→ BRIEF
Every line holding the string "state" is to be copied from the entries below.

→ ENTRIES SHOWN
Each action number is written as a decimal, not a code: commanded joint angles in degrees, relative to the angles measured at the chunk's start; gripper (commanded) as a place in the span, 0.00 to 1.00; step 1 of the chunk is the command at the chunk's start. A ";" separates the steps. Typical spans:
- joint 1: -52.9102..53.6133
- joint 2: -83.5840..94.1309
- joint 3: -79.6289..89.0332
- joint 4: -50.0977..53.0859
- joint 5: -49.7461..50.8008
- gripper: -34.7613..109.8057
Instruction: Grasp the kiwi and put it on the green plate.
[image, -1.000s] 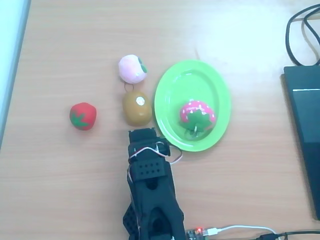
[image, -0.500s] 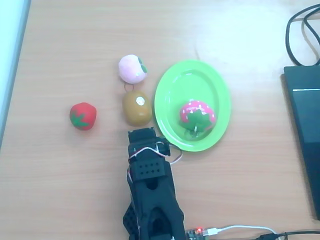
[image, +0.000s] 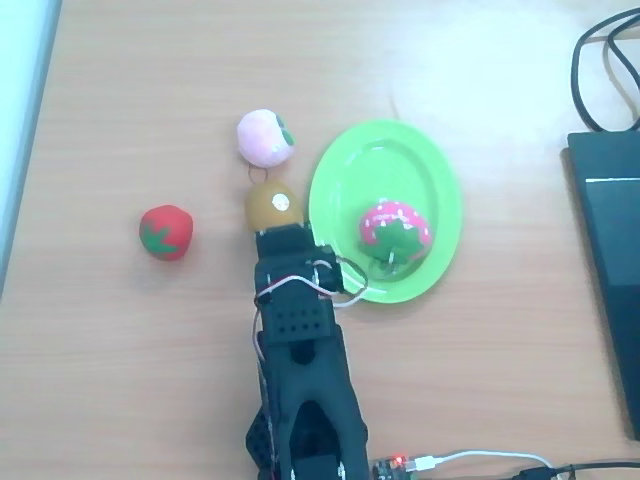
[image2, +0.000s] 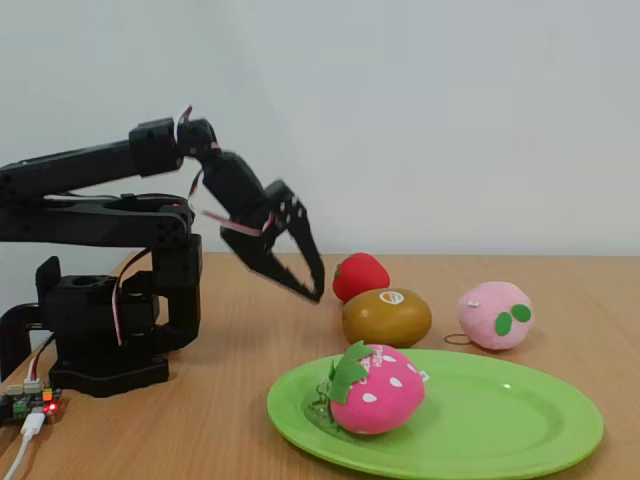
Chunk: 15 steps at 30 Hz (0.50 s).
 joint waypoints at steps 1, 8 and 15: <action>0.09 -3.52 -7.56 0.35 -5.27 0.18; 0.70 -15.73 -20.30 2.55 -26.54 0.18; 0.26 -24.79 -33.22 16.96 -53.00 0.19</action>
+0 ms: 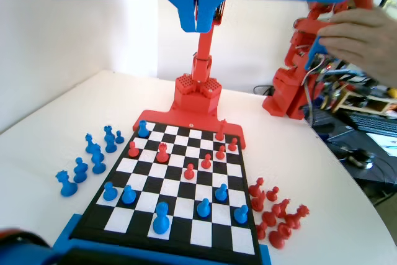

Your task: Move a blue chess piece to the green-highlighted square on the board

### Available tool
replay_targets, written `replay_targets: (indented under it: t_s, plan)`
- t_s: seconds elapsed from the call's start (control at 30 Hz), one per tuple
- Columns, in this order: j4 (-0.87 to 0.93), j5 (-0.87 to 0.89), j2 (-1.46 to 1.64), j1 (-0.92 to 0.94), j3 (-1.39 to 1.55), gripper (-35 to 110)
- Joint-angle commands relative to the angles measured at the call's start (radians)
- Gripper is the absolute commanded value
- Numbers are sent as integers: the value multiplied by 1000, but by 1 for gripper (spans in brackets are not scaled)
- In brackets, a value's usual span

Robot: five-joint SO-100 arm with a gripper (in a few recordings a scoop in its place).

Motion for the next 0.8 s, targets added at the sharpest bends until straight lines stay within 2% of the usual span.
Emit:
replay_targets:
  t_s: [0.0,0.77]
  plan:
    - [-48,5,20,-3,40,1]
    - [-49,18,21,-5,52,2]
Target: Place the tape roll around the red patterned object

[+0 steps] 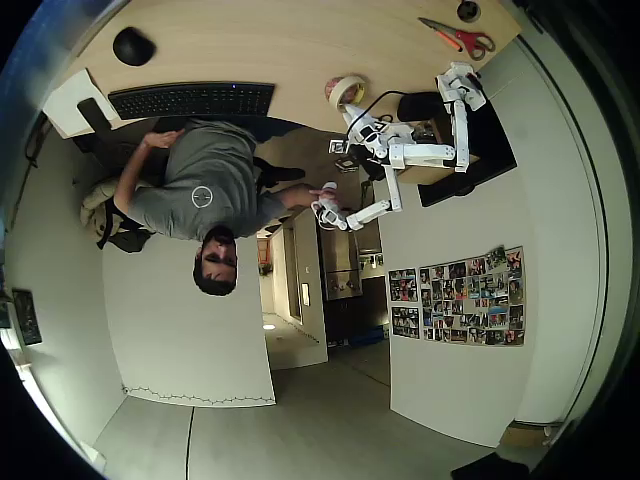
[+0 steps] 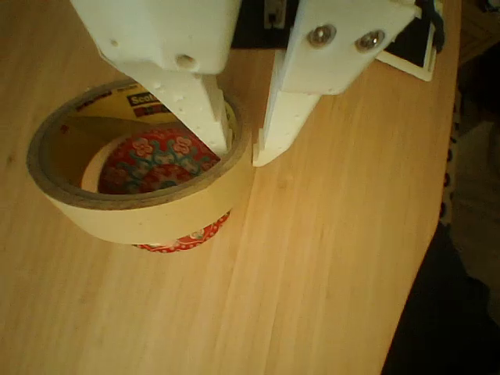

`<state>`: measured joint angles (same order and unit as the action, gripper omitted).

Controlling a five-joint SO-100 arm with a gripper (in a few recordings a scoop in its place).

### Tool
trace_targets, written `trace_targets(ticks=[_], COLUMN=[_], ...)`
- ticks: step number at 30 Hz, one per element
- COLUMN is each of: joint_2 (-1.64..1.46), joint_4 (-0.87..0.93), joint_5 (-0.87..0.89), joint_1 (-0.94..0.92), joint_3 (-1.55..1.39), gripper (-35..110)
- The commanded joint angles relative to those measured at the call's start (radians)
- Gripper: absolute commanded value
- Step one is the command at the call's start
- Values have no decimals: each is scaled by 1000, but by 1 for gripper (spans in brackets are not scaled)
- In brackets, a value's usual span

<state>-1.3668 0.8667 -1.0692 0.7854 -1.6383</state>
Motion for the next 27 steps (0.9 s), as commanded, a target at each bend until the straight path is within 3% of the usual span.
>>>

→ RESPONSE AREA
`<state>`: measured joint angles (same order and unit as the action, gripper omitted).
<state>-1.3668 0.8667 -1.0692 0.7854 -1.6383</state>

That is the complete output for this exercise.